Mr. David: Across Europe some legislatures have more powers and others do not. It is difficult to come up with a mechanistic formula and say that it is simply cause and effect. What we see in many European regions is a focus for their identity. We see a lever at regional level that provides a focus for the effective development of new partnerships.
Andrew George: The hon. Gentleman referred to European regionalisation. I am sure that he will have noticed that appendix E of the White Paper provides a number of examples, all of which demonstrate variable geography and variable geometry? He mentioned identity. To what extent does he believe that the standardised government regions properly reflect regional identities?
Mr. David: They do to a large extent, but it is not perfect.
The White Paper suggests that the issue will be looked at and that there will be consultation. As I understand it, nothing is cast in stone. We need a constructive debate, but at this stage it is important to establish the principle, which is absolutely sound.
France has traditionally been one of the most centralised countries in Europe, but Prime Minister Raffarin is proposing the devolution of power to the regions. Many parts of the UK draw successfully on European structural funds. The White Paper recognises that there is a need for regional intervention at European level so as to articulate the needs of specific regions. There is also a reference to the single programme document, which is an important strategic document that draws up the plans for the use of the funds in a particular area. I remind hon. Members that, since the last European election, Members of the European Parliament have been elected on a regional basis. We will therefore see greater co-ordination and a partnership between MEPs and regional authorities.
Some hon. Members may still claim that the assemblies will have few powers. I beg to disagree.

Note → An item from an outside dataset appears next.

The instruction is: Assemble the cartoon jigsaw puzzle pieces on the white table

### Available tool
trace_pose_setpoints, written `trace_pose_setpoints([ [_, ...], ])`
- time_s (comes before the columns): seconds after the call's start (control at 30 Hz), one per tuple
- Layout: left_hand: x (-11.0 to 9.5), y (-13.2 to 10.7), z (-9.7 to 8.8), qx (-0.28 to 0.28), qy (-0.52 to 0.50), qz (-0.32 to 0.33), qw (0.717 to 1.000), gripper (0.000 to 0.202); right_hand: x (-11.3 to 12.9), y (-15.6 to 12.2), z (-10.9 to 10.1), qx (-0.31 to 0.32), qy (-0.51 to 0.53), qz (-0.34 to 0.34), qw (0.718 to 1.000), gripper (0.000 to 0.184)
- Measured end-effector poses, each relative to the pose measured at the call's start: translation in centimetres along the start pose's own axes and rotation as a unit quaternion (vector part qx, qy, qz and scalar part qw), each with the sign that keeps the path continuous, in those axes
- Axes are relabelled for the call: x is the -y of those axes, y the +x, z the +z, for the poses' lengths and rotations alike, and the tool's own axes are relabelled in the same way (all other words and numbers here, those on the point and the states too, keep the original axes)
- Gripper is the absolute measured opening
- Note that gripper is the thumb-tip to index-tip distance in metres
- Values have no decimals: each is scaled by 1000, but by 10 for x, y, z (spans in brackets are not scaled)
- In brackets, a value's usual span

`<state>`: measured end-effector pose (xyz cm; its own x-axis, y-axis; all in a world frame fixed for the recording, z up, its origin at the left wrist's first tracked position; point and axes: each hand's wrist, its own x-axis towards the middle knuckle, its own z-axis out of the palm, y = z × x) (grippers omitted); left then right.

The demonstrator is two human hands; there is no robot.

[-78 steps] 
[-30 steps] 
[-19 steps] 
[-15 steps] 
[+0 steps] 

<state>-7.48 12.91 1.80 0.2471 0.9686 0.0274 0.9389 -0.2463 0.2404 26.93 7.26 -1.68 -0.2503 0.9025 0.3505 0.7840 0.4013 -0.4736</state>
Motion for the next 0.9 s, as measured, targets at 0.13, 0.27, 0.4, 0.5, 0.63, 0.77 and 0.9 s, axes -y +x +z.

My reading of the White Paper is that the new assemblies will have significant strategic powers for sustainable development, planning, transport, housing, culture and, of course and crucially, economic development strategies. The proposed assemblies might even have greater financial powers than the Welsh Assembly. It is suggested in the White Paper that regional assemblies might have the power to borrow to fund capital expenditure and for cash management purposes. The Welsh Assembly does not have those powers, so people should not dismiss the powers that the English regional assemblies may have.
Regional devolution will provide the opportunity for greater democracy and more dynamic regional economic policies and will reinforce the unity of the United Kingdom while at the same time celebrating its diversity. I hope that the Queen's Speech will receive the full support of the House, especially its proposals for regional government, which should be warmly received.